**DESCRIPTION OF THE TASK:**
Your answer must contain each line of the data, copied exactly.
····················
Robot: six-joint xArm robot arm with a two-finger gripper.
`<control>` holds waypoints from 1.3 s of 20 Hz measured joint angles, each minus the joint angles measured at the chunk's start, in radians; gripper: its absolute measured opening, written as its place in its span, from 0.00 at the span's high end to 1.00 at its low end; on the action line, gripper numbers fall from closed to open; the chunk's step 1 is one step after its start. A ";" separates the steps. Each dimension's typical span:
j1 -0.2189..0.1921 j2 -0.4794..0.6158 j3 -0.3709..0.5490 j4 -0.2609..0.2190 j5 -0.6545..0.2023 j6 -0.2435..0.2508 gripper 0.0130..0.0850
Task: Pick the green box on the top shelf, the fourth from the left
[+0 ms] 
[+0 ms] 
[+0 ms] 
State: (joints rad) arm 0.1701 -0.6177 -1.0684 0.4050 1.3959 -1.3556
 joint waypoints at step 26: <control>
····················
**RESPONSE TO THIS EXERCISE:**
Robot: six-joint xArm robot arm with a two-finger gripper.
`<control>` holds waypoints from 1.3 s of 20 Hz measured joint angles, each minus the joint angles measured at the chunk's start, in radians; gripper: its absolute measured opening, written as its place in its span, from 0.00 at the span's high end to 1.00 at its low end; on the action line, gripper numbers fall from closed to open; the chunk's step 1 is one step after its start. A ";" separates the steps. Each dimension's typical span:
j1 -0.2189..0.1921 j2 -0.4794..0.6158 j3 -0.3709..0.5490 j4 -0.2609..0.2190 j5 -0.6545..0.2023 j6 -0.2435..0.2508 gripper 0.0130..0.0850
Task: Pick the green box on the top shelf, the fourth from the left
[+0 ms] 
[+0 ms] 
[+0 ms] 
State: (joints rad) arm 0.1701 -0.6177 -1.0684 0.4050 1.3959 -1.3556
 joint waypoints at step 26: <control>

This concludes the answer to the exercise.